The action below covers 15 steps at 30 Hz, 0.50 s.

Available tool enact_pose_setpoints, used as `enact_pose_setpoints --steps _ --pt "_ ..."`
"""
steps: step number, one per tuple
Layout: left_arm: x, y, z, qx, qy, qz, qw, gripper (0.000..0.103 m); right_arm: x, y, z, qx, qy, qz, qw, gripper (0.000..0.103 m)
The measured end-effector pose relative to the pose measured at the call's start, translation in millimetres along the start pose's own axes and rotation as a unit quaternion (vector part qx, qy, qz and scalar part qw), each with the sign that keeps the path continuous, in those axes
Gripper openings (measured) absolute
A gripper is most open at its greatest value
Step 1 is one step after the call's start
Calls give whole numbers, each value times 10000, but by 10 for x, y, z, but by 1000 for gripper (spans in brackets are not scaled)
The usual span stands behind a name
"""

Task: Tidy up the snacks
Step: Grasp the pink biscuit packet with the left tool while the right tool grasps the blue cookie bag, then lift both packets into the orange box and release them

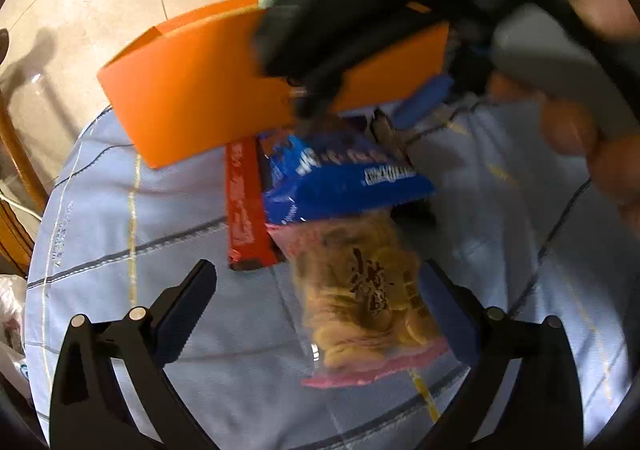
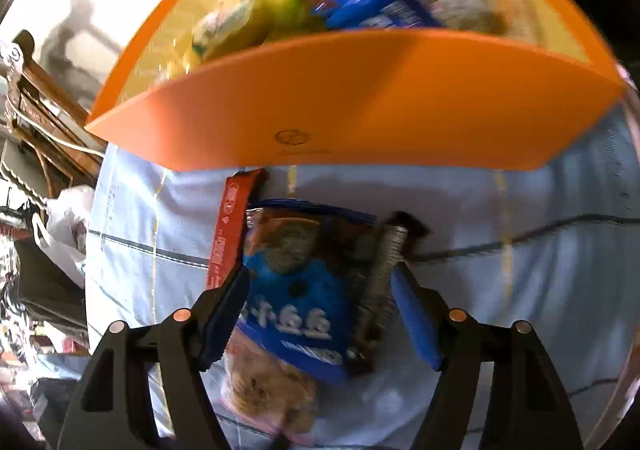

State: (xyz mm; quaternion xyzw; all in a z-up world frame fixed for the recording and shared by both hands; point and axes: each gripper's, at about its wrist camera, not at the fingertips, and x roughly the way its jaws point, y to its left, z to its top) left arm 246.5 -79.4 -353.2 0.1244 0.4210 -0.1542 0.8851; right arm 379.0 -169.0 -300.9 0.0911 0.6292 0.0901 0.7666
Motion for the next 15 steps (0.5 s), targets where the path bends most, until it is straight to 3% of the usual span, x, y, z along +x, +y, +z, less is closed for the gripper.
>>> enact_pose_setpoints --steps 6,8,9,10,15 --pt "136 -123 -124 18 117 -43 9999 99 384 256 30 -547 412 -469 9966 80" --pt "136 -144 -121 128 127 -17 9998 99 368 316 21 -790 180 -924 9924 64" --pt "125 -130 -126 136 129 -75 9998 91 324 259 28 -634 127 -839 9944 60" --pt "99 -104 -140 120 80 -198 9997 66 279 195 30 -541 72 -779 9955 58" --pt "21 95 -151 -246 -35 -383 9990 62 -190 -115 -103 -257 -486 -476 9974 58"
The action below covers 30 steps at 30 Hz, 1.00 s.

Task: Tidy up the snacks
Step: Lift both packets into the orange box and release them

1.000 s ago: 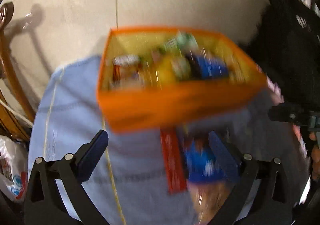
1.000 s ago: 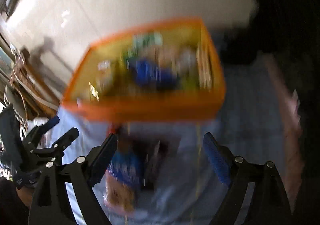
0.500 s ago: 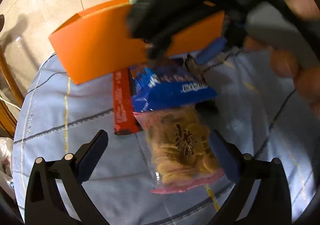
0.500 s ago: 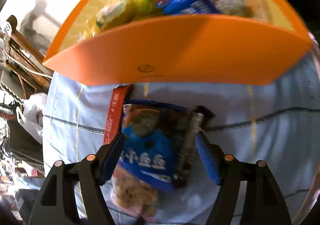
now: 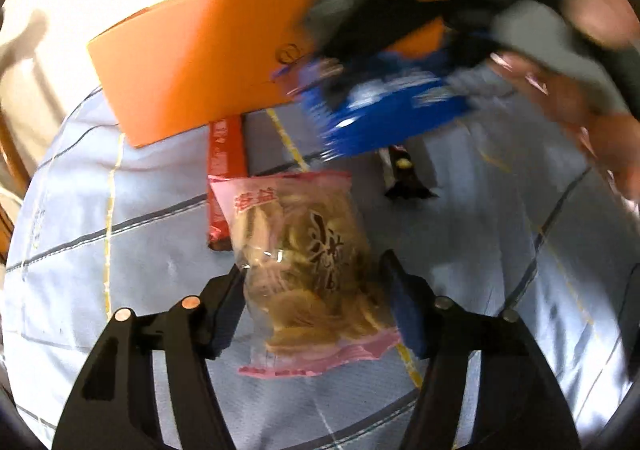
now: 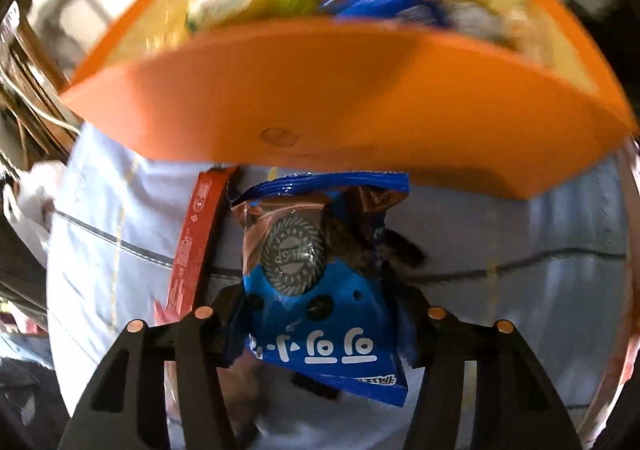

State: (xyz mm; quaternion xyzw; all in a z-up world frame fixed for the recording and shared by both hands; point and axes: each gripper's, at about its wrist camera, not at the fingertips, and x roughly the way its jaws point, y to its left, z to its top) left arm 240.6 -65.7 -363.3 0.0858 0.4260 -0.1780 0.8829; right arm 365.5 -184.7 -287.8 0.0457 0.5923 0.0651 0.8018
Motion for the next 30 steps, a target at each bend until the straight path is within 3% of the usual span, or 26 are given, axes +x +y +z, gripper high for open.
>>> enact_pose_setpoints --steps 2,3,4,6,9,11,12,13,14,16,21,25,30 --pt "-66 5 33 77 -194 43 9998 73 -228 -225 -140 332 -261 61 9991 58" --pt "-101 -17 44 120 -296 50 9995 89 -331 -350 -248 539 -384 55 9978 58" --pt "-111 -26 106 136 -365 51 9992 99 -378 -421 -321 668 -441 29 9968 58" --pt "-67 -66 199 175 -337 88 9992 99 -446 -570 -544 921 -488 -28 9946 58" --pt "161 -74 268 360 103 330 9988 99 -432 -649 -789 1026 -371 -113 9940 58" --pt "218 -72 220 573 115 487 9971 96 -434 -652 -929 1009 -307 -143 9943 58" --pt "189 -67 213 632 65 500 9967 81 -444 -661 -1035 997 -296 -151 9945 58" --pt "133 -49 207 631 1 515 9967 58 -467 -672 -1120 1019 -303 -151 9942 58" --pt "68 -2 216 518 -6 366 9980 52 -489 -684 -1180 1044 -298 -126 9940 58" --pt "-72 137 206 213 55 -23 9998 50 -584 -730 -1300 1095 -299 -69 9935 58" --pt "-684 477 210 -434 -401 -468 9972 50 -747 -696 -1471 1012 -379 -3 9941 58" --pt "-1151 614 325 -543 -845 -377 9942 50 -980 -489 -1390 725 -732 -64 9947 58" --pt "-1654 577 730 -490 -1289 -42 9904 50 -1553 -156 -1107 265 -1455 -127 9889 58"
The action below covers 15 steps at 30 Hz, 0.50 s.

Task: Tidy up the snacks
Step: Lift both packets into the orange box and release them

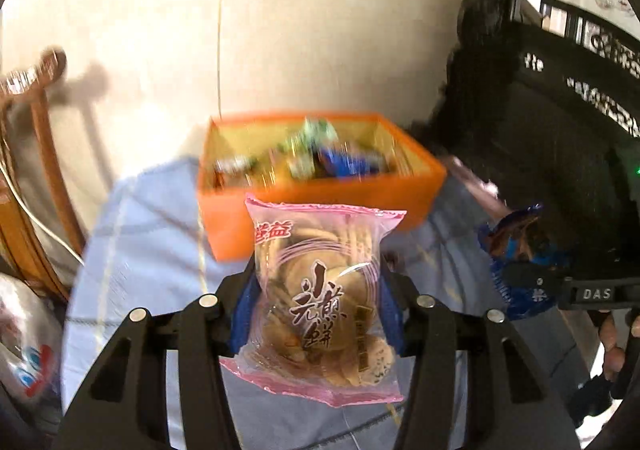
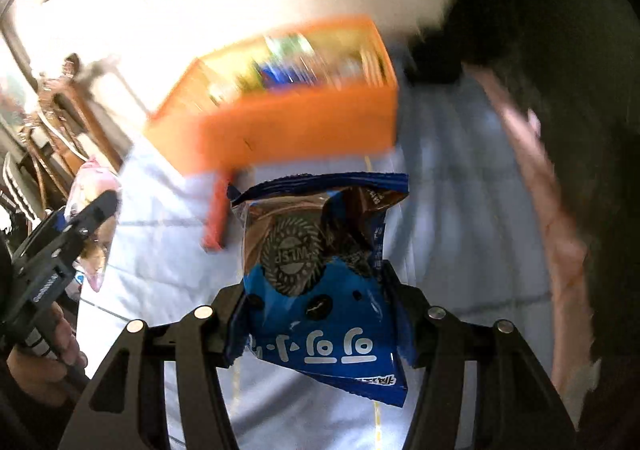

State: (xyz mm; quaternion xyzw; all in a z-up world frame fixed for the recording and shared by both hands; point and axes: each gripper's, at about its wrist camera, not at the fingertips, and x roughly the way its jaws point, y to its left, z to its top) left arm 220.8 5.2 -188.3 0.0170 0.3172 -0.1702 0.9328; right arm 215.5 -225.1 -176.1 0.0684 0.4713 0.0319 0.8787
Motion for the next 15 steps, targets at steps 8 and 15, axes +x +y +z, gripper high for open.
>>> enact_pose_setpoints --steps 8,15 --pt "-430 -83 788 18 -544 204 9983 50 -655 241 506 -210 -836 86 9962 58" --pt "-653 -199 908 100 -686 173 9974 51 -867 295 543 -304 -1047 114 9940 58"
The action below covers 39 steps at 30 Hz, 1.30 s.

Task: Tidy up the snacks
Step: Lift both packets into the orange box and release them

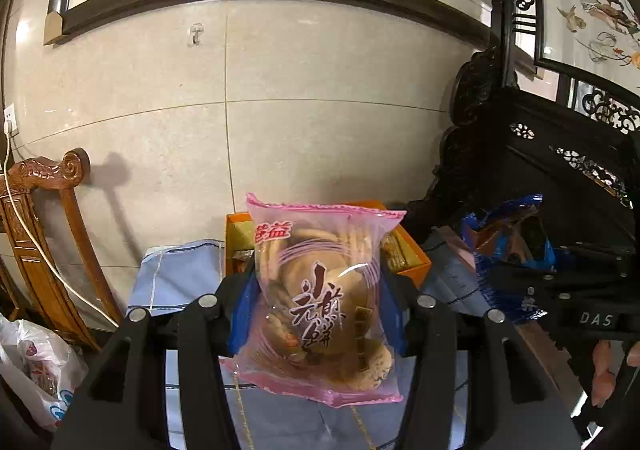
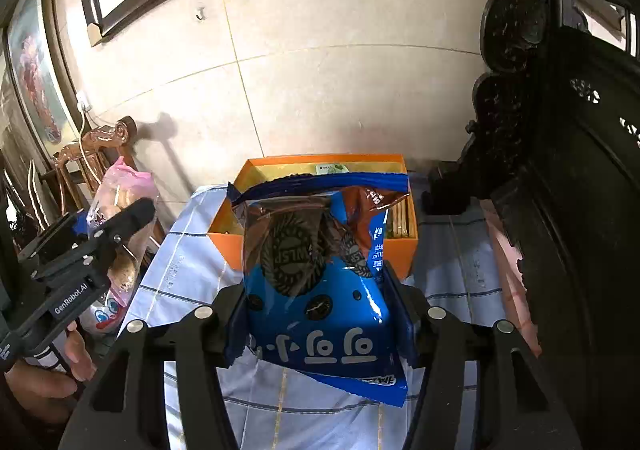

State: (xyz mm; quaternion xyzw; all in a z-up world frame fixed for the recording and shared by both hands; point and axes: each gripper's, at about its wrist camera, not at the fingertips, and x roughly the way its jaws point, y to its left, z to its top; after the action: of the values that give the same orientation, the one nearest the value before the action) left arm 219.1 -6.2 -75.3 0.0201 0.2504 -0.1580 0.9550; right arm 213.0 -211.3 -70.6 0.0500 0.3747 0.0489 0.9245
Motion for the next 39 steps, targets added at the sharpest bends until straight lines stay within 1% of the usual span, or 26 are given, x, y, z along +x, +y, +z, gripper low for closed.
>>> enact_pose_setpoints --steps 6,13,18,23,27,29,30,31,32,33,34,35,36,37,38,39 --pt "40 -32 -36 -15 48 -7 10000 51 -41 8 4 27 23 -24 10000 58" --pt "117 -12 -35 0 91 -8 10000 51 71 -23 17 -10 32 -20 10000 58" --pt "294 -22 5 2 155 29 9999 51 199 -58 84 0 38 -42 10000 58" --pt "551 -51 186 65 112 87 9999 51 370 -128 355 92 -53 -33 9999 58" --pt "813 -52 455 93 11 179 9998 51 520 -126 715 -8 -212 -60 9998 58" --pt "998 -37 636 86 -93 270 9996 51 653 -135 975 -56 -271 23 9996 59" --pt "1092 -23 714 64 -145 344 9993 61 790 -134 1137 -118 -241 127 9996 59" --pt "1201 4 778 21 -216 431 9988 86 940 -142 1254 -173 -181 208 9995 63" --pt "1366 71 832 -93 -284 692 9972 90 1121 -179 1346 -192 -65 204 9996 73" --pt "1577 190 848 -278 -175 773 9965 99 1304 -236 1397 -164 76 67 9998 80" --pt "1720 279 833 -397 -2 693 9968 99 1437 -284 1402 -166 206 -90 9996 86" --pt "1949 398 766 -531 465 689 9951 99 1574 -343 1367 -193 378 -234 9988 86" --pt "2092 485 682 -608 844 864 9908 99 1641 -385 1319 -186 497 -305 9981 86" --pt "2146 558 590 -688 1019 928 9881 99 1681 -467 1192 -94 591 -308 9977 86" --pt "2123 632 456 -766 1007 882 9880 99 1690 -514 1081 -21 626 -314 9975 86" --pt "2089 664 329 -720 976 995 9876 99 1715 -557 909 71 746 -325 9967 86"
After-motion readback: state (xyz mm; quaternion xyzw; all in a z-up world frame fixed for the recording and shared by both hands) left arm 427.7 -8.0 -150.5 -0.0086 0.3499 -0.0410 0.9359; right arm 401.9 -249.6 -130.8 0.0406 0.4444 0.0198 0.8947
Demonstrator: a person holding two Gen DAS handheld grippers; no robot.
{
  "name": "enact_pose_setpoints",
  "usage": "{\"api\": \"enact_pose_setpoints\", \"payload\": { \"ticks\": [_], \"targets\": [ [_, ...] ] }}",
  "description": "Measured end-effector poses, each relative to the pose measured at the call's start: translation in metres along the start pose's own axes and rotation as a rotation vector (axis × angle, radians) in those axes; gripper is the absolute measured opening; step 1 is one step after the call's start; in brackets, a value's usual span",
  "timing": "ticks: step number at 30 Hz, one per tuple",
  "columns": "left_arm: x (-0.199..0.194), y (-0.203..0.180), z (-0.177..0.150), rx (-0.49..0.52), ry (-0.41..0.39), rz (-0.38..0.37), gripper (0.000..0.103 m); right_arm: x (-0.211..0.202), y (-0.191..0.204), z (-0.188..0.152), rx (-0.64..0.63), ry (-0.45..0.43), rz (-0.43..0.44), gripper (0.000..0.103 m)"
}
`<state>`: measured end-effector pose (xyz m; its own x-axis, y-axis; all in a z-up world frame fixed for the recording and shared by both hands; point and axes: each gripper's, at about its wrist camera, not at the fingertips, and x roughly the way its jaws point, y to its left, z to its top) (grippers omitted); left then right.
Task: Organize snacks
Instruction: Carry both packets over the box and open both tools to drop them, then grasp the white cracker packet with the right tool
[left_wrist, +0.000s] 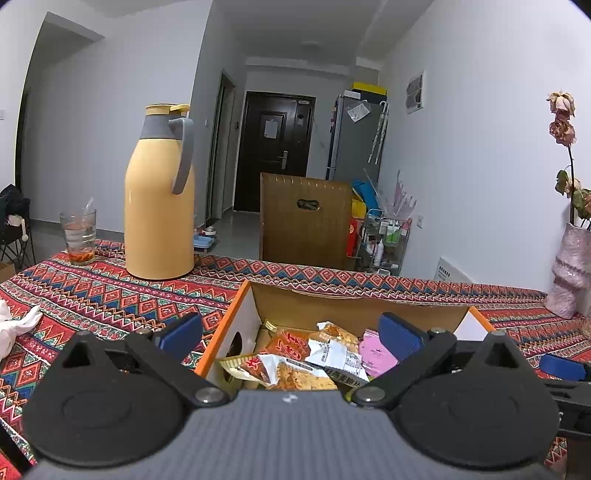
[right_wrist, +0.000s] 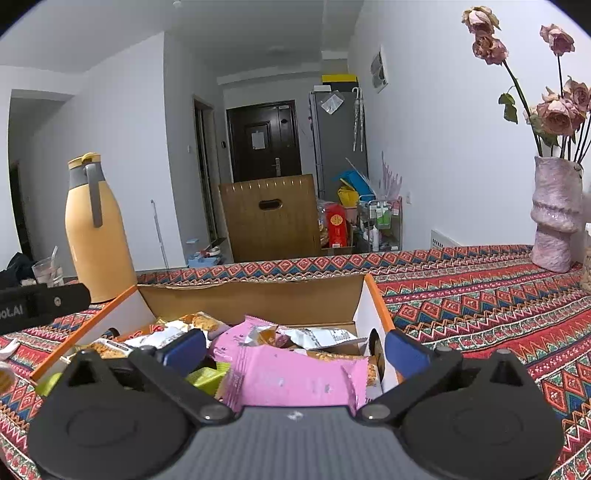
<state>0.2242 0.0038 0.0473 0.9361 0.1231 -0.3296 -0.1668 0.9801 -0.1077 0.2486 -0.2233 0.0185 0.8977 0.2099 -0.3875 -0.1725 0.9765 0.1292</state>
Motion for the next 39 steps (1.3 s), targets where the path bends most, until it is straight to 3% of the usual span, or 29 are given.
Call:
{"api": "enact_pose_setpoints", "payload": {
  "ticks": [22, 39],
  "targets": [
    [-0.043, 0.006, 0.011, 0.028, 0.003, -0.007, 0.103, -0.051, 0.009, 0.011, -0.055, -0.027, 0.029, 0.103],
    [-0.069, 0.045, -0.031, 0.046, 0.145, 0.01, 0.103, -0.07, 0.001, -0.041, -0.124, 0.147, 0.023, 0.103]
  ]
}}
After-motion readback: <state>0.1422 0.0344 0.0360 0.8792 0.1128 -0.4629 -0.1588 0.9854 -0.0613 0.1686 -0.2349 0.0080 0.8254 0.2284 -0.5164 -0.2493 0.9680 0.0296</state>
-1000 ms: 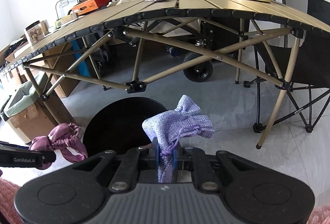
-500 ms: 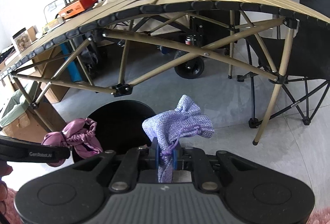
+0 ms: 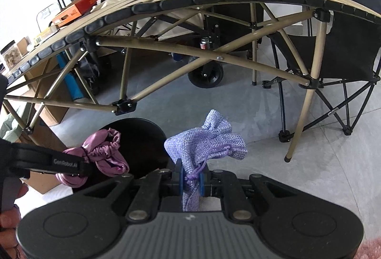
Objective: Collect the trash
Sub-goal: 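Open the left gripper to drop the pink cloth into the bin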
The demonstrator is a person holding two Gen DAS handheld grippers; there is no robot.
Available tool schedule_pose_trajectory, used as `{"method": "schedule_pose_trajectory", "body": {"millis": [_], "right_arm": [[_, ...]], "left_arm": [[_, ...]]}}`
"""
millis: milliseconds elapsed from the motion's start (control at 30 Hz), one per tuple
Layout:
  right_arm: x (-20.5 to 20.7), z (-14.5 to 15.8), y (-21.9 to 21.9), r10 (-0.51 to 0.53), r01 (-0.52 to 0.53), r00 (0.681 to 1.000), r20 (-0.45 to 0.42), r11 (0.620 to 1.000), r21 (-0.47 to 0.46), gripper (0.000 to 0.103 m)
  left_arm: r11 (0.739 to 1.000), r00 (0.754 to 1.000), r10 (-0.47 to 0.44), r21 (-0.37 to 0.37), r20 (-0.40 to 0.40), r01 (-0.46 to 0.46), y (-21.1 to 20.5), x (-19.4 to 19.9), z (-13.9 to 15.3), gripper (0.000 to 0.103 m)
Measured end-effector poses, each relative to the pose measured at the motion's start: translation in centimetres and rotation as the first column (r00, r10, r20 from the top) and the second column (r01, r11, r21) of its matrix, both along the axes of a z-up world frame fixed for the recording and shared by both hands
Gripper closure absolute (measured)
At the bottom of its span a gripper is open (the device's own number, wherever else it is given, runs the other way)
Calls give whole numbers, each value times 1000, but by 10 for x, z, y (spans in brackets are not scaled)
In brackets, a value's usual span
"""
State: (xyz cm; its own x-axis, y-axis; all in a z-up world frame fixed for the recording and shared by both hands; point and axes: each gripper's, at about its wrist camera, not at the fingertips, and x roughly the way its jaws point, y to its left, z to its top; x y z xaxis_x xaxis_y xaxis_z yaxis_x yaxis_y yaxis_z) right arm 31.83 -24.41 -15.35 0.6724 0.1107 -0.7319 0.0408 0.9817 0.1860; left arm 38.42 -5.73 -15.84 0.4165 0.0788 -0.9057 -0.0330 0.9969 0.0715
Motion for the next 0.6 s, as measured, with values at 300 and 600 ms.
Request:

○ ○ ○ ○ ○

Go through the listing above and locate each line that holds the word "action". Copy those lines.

The action below covers 15 steps at 30 Hz, 0.50 s.
The action below covers 30 steps at 30 Hz, 1.00 s.
The action below covers 15 steps at 30 Hz, 0.50 s.
The action below covers 39 steps at 30 Hz, 1.30 s.
State: (xyz mm; quaternion xyzw; all in a z-up world frame fixed for the recording and shared by both hands; point and axes: each gripper's, at about its wrist camera, not at the fingertips, and x roughly the way its jaws point, y to its left, z to its top; after the action: of the values that give the same orientation, the one nearest the value before the action) left arm 219.1 -6.2 -75.3 0.0201 0.2504 -0.1580 0.9550; right arm 213.0 -211.3 -70.6 0.0500 0.3747 0.0489 0.9245

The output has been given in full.